The complexities of this social inquiry can barely be realized, let alone answered in such a fleeting encounter with the culture. In India, weeks slip by, but the days are suspended in time. Endless strolls through the back streets of Madiwala Market seem like an entirety ago. Petrified of forgetting, I clamber to find the words to record what I’ve seen and felt. But to articulate what I’ve come away with is as impossible as attempting to nail bitter curd to the wall. India has left an impression on me that sits heavy in my heart and mind, yet proves inexplicable. The guilt of having nothing to say for myself is reconciled with the knowledge that something has changed within me that I cannot define. But, how can one describe the profound subtleties a culture impresses on you? This experience in India is like a beautiful scar I ache to boost about, but has marked a part of the body rarely exposed- and even if the occasion arose I wouldn’t have the words to tell the story behind it. With each passing day I’ve abandoned baggage from the past and redefined my aspirations, cultivating my sense of self in the context of the world at large and letting go of flawed perceptions of reality. In anticipation of returning home, I struggle to reconcile conflicting identities after being a world away from anything familiar.

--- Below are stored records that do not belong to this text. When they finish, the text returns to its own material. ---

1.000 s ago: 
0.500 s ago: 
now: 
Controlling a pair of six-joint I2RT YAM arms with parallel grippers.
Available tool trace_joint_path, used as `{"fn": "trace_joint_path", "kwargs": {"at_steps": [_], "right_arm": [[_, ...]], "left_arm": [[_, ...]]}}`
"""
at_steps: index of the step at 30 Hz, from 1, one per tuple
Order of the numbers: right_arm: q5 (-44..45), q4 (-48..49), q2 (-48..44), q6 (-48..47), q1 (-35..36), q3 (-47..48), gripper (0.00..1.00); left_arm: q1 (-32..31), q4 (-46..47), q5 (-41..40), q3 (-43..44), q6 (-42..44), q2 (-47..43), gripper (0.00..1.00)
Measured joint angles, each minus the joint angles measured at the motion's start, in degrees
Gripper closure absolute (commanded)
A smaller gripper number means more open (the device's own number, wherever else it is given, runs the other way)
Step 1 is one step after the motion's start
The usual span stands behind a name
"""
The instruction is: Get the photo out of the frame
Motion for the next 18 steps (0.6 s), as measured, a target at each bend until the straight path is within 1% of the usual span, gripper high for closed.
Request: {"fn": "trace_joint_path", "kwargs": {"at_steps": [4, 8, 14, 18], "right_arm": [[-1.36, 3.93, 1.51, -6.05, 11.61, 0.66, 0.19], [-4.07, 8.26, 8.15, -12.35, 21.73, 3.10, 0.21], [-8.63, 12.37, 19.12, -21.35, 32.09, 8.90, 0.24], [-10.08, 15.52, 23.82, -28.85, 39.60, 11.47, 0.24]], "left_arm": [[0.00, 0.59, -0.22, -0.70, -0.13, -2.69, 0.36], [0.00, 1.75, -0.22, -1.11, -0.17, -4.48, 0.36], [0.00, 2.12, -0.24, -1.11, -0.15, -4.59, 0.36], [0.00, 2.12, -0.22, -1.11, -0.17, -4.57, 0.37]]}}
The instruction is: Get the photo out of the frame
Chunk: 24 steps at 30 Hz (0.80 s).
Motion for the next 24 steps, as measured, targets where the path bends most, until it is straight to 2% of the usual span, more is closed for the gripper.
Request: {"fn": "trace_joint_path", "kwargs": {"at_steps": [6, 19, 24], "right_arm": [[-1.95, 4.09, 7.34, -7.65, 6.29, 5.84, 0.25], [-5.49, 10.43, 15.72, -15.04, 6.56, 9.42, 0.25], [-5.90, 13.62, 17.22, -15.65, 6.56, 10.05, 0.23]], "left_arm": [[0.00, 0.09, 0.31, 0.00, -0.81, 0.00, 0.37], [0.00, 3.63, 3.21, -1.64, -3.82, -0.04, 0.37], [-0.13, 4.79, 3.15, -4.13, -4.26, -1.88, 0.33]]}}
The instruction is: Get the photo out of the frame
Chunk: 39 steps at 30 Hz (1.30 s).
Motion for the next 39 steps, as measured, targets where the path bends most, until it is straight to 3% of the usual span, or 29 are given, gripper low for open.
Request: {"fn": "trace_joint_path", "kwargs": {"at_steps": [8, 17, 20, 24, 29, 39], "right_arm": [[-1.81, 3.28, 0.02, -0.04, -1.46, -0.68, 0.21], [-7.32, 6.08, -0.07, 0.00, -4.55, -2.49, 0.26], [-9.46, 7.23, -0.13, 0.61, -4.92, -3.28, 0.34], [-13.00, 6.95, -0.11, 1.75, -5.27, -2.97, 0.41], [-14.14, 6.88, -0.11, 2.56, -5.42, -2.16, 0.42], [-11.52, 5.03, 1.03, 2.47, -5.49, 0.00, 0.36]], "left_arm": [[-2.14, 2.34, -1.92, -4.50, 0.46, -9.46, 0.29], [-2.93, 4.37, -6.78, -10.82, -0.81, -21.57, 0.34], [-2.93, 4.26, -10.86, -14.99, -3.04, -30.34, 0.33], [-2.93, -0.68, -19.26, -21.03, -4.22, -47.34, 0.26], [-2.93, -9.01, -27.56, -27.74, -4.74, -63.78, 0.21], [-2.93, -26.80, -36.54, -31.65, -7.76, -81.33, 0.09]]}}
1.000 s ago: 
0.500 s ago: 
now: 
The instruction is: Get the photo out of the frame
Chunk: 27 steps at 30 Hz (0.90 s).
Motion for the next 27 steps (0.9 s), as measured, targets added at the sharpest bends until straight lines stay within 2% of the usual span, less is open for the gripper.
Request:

Love or loath the country, no one leaves India the same. Pulling us out of the city, the road from Bangalore is freckled with random resorts and roaming cows. Women pluck leaves from the tea plantations scaling the mountains. Pastel churches lace the roadside. We drive through the clouds. I am overwhelmed by memories I have since long forgotten, as our car cuts through the lush mountain range and we pass purple shacks and toddy bars. Recollections of the past redefine my place in the present, being present is like being suspended in time. The resurfacing of forgotten memories feels like the embrace of an old lover, tasting the familiarity as it floods back into vivid tangibility. White waterfalls disturb brown rivers. I sigh, suspended between tears and a smile. Thoughts of the turquoise walls of blood flooded butcher shops linger. I have memories of insomnia married with late night Bollywood music videos. The countryside is too beautiful to swallow, to define, to articulate. With fierce eyes and dirty fingernails I grope for the words to describe what I see. The diffused light of dawn sheds light on the road gleaming from the early morning shower. Magenta flowers sprout from a crack in the concrete along the road. The car passes a Virgin Mary peeling off the wall of an abandoned church. Jesus Christ nailed to the cross swings side to side from the rear view mirror- helpless. Post rain shower’s heavy calm, the smell of monsoon- overwhelmed I watch, merely a spectator. The lush landscape of Kerala triggers memories of the fluorescent glow of Commercial Street at dusk. I think of Bangalore and sigh, knowing the end is near.